Na Praça do Martim Moniz, em pleno coração de Lisboa, assiste-se a uma inversão de valores tão simbólica quanto preocupante. Um documento recentemente emitido pela Presidência da Câmara Municipal de Lisboa denuncia esta realidade de forma quase involuntária. Nele, a autarquia considera que a exibição pública da cruz cristã associada ao consumo de carne de porco — num evento ocorrido naquele espaço — configura, e cito, “uma demonstração de ódio ou rejeição de uma comunidade em função das suas crenças e práticas religiosas”.

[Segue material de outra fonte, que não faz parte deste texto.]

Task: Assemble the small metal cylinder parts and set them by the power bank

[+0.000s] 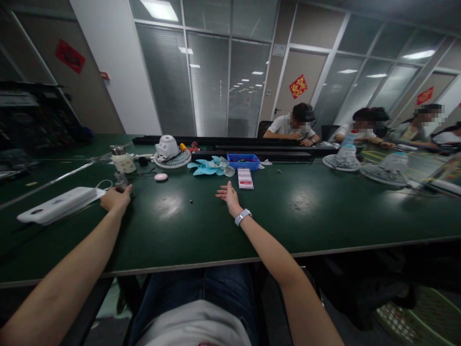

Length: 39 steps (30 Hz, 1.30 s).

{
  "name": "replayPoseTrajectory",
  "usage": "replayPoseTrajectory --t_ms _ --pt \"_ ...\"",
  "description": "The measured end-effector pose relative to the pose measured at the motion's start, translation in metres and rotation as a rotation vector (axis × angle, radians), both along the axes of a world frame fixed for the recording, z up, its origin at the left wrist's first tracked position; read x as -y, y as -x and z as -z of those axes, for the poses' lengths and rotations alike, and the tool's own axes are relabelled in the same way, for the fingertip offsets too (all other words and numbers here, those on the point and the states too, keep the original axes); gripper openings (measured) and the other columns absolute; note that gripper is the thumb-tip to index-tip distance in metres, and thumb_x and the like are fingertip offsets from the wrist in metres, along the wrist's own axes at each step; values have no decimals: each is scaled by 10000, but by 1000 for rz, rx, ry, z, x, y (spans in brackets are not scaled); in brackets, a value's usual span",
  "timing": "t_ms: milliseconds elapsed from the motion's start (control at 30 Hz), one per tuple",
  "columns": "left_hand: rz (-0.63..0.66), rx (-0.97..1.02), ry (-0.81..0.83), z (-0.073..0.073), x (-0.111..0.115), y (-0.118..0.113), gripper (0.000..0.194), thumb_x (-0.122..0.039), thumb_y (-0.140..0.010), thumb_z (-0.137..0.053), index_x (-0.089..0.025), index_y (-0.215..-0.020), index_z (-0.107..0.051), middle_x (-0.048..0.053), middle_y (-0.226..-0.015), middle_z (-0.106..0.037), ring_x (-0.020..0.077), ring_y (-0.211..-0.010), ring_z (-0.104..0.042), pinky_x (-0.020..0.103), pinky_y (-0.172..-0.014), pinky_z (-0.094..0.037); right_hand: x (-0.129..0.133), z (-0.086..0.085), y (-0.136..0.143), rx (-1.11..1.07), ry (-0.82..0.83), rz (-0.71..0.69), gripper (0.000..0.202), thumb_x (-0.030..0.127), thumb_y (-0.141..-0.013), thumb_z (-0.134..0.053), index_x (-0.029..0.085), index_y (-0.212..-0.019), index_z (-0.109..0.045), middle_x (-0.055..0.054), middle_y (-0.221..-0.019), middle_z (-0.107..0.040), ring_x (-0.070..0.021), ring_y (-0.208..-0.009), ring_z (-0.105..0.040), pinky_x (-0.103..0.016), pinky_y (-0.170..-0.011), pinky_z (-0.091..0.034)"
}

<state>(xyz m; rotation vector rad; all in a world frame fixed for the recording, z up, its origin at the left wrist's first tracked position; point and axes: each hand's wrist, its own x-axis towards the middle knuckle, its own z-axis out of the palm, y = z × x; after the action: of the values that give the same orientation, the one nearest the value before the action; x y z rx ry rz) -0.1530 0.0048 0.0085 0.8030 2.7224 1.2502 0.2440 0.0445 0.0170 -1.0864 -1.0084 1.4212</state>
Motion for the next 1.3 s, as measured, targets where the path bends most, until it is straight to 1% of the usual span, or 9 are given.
replayPoseTrajectory --t_ms 200,400,467,567,700,833,1067,1167,1300 --pt "-67 -280 -206 -11 6 -52 899 -531 -666 -740 -63 -1349 -387 283 -1371 -385 434 -1263 -336 553 -980 -321 1 -3 -1 -48 43 9 407 467 -975 -331 154 -926 -586 -83 -867 -688 -140 -659 -667 -249 -696 -498" --pt "940 -493 -216 -8 9 -141 443 -501 -807 -639 -205 -1137 -649 106 -1154 -632 287 -1125 -491 421 -976 -359 4 -6 -1 -67 55 17 374 422 -984 -337 144 -972 -587 -80 -854 -692 -140 -652 -665 -264 -718 -502" --pt "1131 -470 -135 -1 7 -158 349 -488 -810 -641 -255 -1062 -706 70 -1110 -670 272 -1099 -504 418 -956 -366 5 -7 -1 -58 60 17 380 426 -984 -331 149 -995 -591 -81 -864 -696 -150 -675 -673 -278 -732 -502" --pt "1208 -422 -65 8 5 -165 243 -450 -836 -616 -292 -965 -749 42 -1054 -702 249 -1032 -538 398 -921 -394 6 -8 -2 -50 66 13 372 416 -985 -326 156 -995 -591 -84 -873 -695 -160 -699 -680 -287 -738 -502" --pt "1158 -373 -50 13 5 -157 224 -403 -837 -614 -281 -949 -766 50 -941 -723 242 -942 -589 350 -842 -444 7 -8 -3 -69 75 -4 332 399 -979 -359 158 -933 -582 -88 -868 -683 -158 -688 -675 -279 -733 -507" --pt "1018 -405 -120 -2 2 -141 236 -343 -840 -605 -249 -1000 -752 60 -914 -719 239 -878 -627 330 -810 -455 6 -7 -2 -75 72 2 318 382 -981 -353 164 -907 -573 -81 -856 -675 -151 -670 -672 -275 -724 -506" --pt "244 -607 -235 -37 8 -24 293 -312 -894 -511 -172 -1097 -670 81 -1004 -706 265 -938 -610 305 -760 -412 6 -6 -3 -77 54 -3 287 363 -974 -384 159 -917 -577 -85 -846 -681 -157 -672 -681 -297 -749 -512" --pt "131 -498 -101 -33 12 19 316 -357 -872 -550 -194 -1126 -647 65 -990 -718 252 -880 -624 266 -660 -374 4 -3 -3 -102 64 -1 281 358 -972 -396 158 -902 -581 -86 -836 -683 -154 -657 -677 -290 -733 -515" --pt "150 -375 -33 -30 12 33 318 -351 -850 -587 -203 -1123 -653 55 -997 -723 226 -843 -629 229 -599 -329 -2 1 -3 -125 68 4 289 358 -976 -381 165 -880 -574 -74 -796 -677 -158 -636 -673 -295 -716 -517"
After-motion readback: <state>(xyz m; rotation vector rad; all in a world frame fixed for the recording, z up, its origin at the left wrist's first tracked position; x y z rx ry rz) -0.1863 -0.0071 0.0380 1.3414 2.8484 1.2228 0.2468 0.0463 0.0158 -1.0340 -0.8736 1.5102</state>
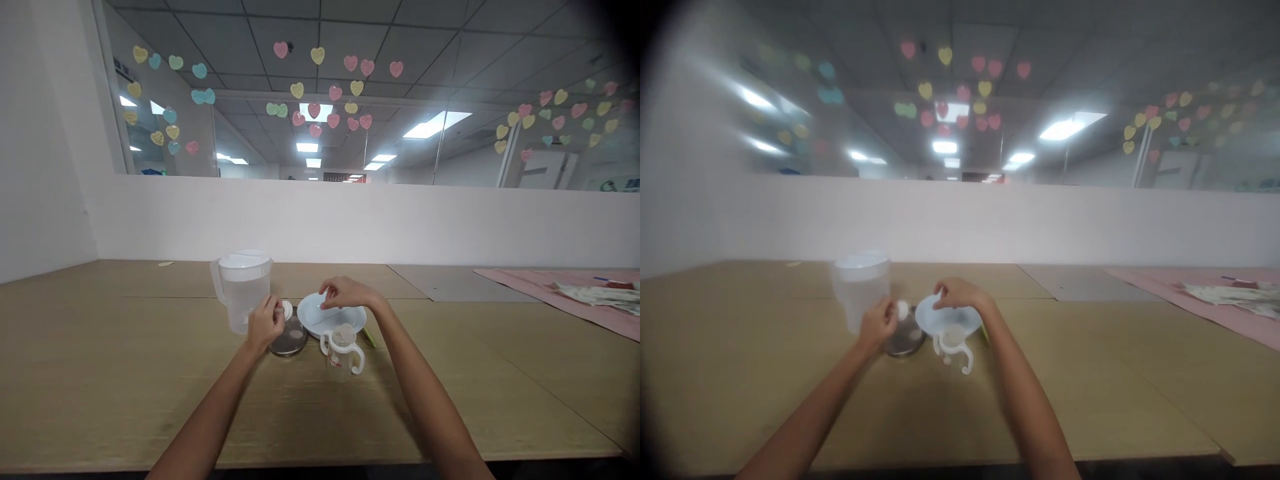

Importa perguntar: desde quando a manifestação livre de uma identidade maioritária e constitucionalmente protegida se tornou ofensiva por princípio? E mais: desde quando é aceitável que o poder político local advirta contra símbolos cristãos no espaço público, quando o mesmo espaço se encontra amplamente ocupado por expressões religiosas não-cristãs, muitas vezes sem qualquer enquadramento legal ou institucional?
A Constituição é clara — mas está a ser ignorada
A Constituição da República Portuguesa é inequívoca no que toca à liberdade religiosa e à igualdade entre cidadãos. Não confere privilégios culturais a minorias nem permite que símbolos maioritários sejam silenciados por “incomodarem” outros grupos. O que o parecer da Câmara faz, ainda que com linguagem tecnocrática, é colocar a cultura dominante sob vigilância, enquanto legitima a apropriação do espaço público por práticas culturais externas.
Este tipo de posicionamento político, disfarçado de prudência institucional, representa uma violação grave da laicidade do Estado e uma cedência perigosa ao medo identitário.
Martim Moniz: um território culturalmente capturado?
A praça do Martim Moniz foi nomeada em homenagem ao cavaleiro cristão que ali morreu a defender Lisboa. Ironia das ironias, o local transformou-se hoje numa espécie de enclave informal, dominado por práticas e referências que pouco ou nada dialogam com a matriz histórica da cidade. O espaço é frequentemente usado para celebrações religiosas hindus, mercados étnicos sem fiscalização coerente e formas de ocupação pública que não garantem o direito à cidade para todos — nomeadamente para os lisboetas não alinhados com esse novo eixo cultural dominante.
Não se trata de xenofobia, mas de exigir reciprocidade no respeito: Lisboa não pode ser uma cidade onde o cristianismo é olhado com desconfiança, enquanto se toleram ou promovem, por via da omissão, expressões exclusivistas de outras religiões.
A responsabilidade política do presidente da Câmara
É neste contexto que a atuação do Presidente da Câmara se revela profundamente preocupante. O papel de um autarca é o de garantir coexistência equilibrada, igualdade de tratamento e defesa da identidade cultural da cidade que representa. Lisboa é, e deve continuar a ser, uma cidade multicultural — mas não à custa de silenciar a maioria.
Há uma diferença clara entre inclusão e submissão. A primeira enriquece, a segunda corrói.
Quando a Câmara Municipal assume como ofensiva a simples exibição de símbolos cristãos, sob o argumento de que esses símbolos “podem ser mal interpretados”, o que está a fazer é abrir a porta à censura preventiva, à autocensura institucional e à descaracterização simbólica do espaço público.
Lisboa não pode ser governada com base no receio de ferir sensibilidades de quem chega, esquecendo os direitos e as raízes de quem cá está. A liberdade religiosa, a liberdade de expressão e a neutralidade do espaço público são princípios estruturantes da nossa democracia. Não podem ser reescritos por pareceres técnicos com carga ideológica.
É tempo de o Presidente da Câmara de Lisboa esclarecer de que lado da Constituição se encontra.